**Recorded data**

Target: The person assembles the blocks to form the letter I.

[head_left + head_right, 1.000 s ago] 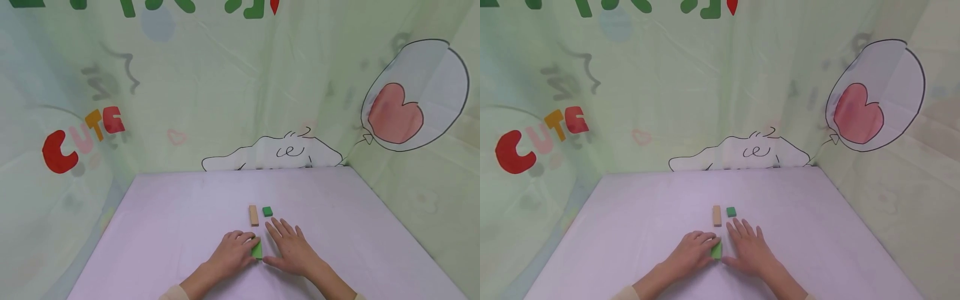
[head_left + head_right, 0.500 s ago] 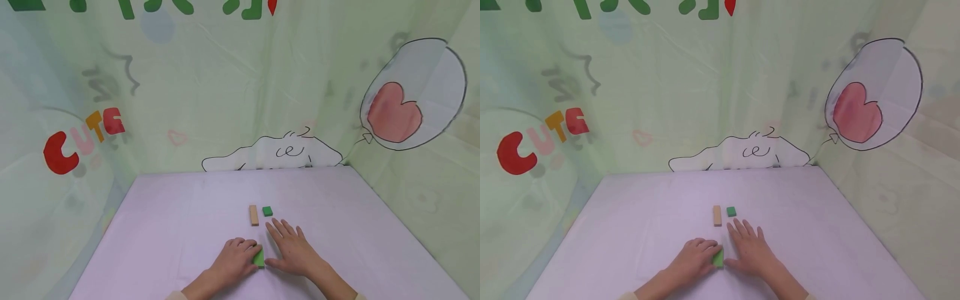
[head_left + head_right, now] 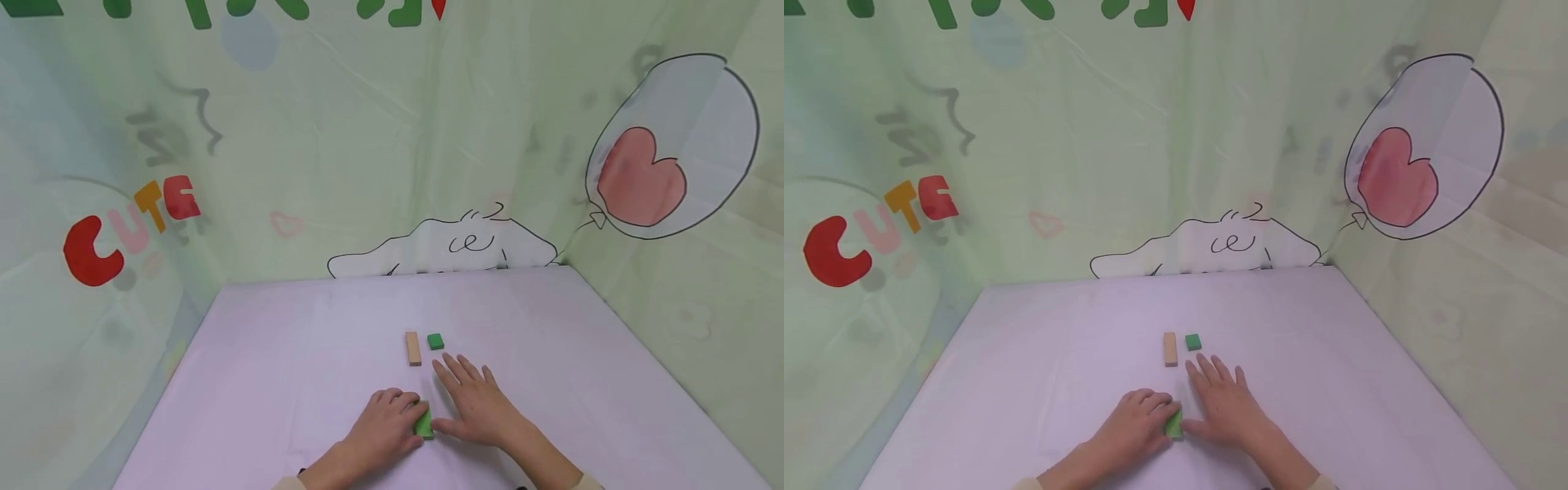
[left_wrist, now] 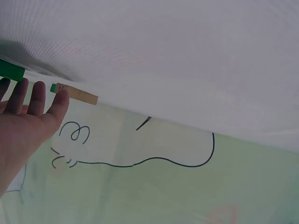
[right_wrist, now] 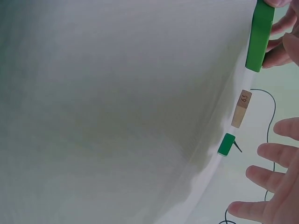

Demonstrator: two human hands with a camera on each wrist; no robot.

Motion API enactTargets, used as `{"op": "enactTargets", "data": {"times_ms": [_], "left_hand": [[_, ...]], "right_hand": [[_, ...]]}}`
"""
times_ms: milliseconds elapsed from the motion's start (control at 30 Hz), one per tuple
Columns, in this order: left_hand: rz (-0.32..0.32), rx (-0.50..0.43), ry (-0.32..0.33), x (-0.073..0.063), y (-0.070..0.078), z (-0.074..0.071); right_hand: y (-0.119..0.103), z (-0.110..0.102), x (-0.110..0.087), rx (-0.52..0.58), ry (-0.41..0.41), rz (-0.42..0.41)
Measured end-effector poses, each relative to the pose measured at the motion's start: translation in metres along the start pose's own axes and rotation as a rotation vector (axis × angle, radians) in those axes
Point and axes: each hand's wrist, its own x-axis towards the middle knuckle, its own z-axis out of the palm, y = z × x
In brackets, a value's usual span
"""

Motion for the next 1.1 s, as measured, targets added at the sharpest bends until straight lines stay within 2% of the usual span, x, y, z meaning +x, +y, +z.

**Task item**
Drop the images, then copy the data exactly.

**The completed task**
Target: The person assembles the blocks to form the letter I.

[head_left + head_right, 1.000 s ago] 
[head_left + head_right, 0.500 s ago] 
[head_left + head_right, now] 
[left_wrist, now] 
[right_wrist, now] 

Demonstrator: two human hands with a camera on each wrist; no robot.

Motion API enactTargets, used as `{"op": "enactTargets", "data": {"times_ms": [_], "left_hand": [[_, ...]], "right_hand": [[_, ...]]}}`
"""
times_ms: milliseconds elapsed from the motion's start (control at 30 Hz), one per tuple
Columns, in this order: left_hand: rz (-0.32..0.32), rx (-0.50..0.43), ry (-0.32..0.33), x (-0.073..0.063), y (-0.070..0.078), z (-0.074..0.071); right_hand: y (-0.119..0.103), z (-0.110..0.102), x (-0.110..0.087), rx (-0.52..0.58), ry (-0.41..0.41), rz (-0.42..0.41)
Measured end-effector poses, each relative to the pose measured at the motion's start: translation in metres along the start pose's own axes and rotation as a rotation vector (axis × angle, radians) in those axes
Point and axes: each hand's wrist, its own x-axis towards the middle knuckle, its own z-axis out of the palm, y = z × x
In brackets, a value's usual span
"""

Motion for the next 1.1 s, as measured, targets added at the sharpest bends until straight lines stay within 2% of the usual span, x, y, z meaning +x, +y, +z.

Nothing else belongs in this answer.